◆ DATA SEGMENT:
****

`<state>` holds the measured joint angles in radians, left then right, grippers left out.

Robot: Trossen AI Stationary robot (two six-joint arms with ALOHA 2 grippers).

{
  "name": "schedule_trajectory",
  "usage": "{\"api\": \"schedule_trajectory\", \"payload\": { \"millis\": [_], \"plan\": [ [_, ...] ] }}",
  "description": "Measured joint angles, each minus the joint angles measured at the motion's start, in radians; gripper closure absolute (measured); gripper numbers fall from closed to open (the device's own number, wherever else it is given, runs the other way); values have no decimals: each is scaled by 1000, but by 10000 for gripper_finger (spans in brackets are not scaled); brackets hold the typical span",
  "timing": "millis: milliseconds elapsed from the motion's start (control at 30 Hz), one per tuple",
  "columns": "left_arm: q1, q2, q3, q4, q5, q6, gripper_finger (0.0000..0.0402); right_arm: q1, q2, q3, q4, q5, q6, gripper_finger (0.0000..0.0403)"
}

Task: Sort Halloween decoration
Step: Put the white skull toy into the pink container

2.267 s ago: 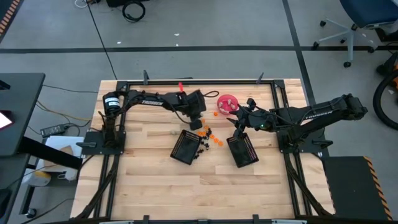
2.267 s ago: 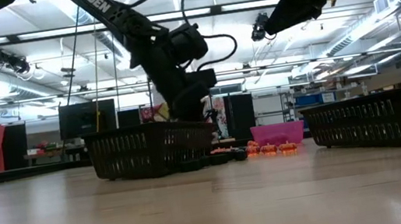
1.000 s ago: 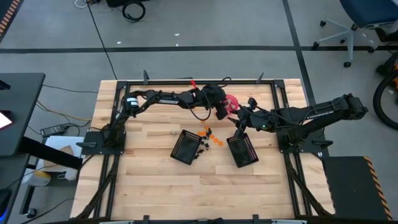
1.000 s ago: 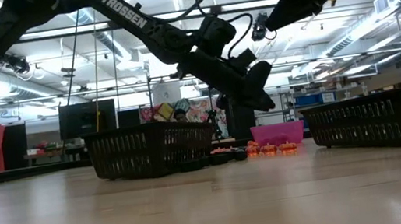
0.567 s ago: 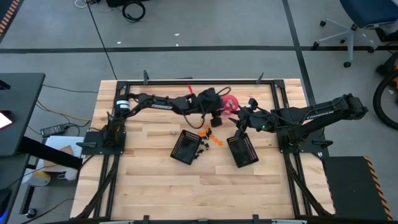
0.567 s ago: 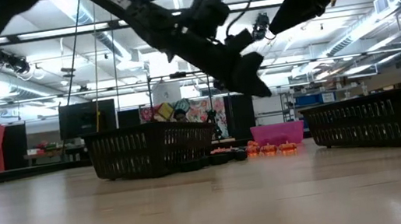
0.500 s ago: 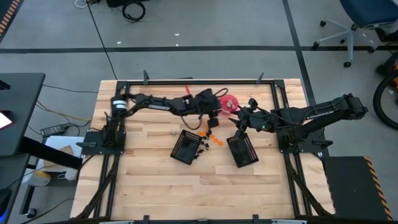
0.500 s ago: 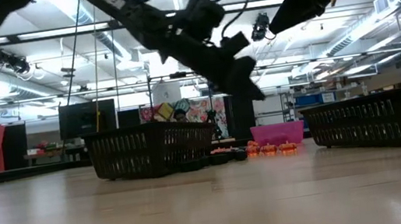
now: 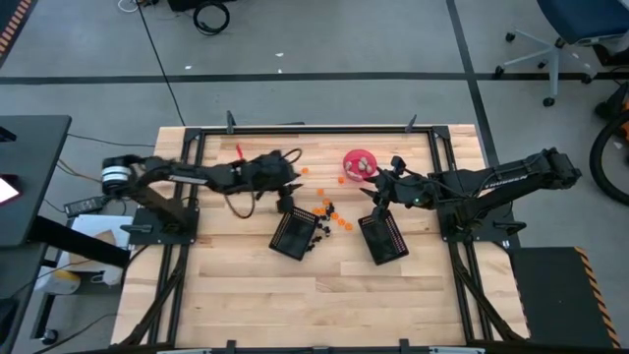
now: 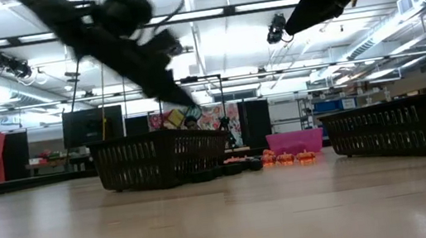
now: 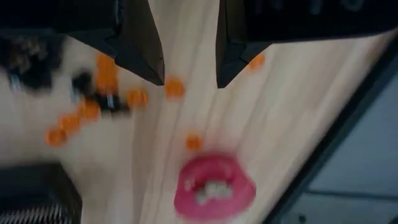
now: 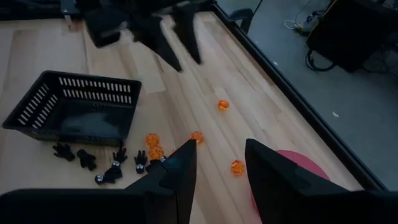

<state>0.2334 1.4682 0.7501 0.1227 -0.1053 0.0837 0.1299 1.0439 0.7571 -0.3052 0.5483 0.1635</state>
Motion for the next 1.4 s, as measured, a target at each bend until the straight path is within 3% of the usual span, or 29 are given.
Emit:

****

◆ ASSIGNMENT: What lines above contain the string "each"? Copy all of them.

◆ ANSWER BOX:
  "description": "Measured joint angles, each minus the joint angles measured at the motion's start, in radians; gripper closure absolute (measured); gripper numbers fall from closed to open (the device's own number, wherever else it is given, runs the other way); values have no decimals: each is scaled by 1000, but by 10000 for gripper_finger (spans in brackets are not scaled); brackets hold the typical span",
Motion for the next 1.4 s, as measured, a target at each bend until the straight path is within 3% of the usual span, or 29 are given.

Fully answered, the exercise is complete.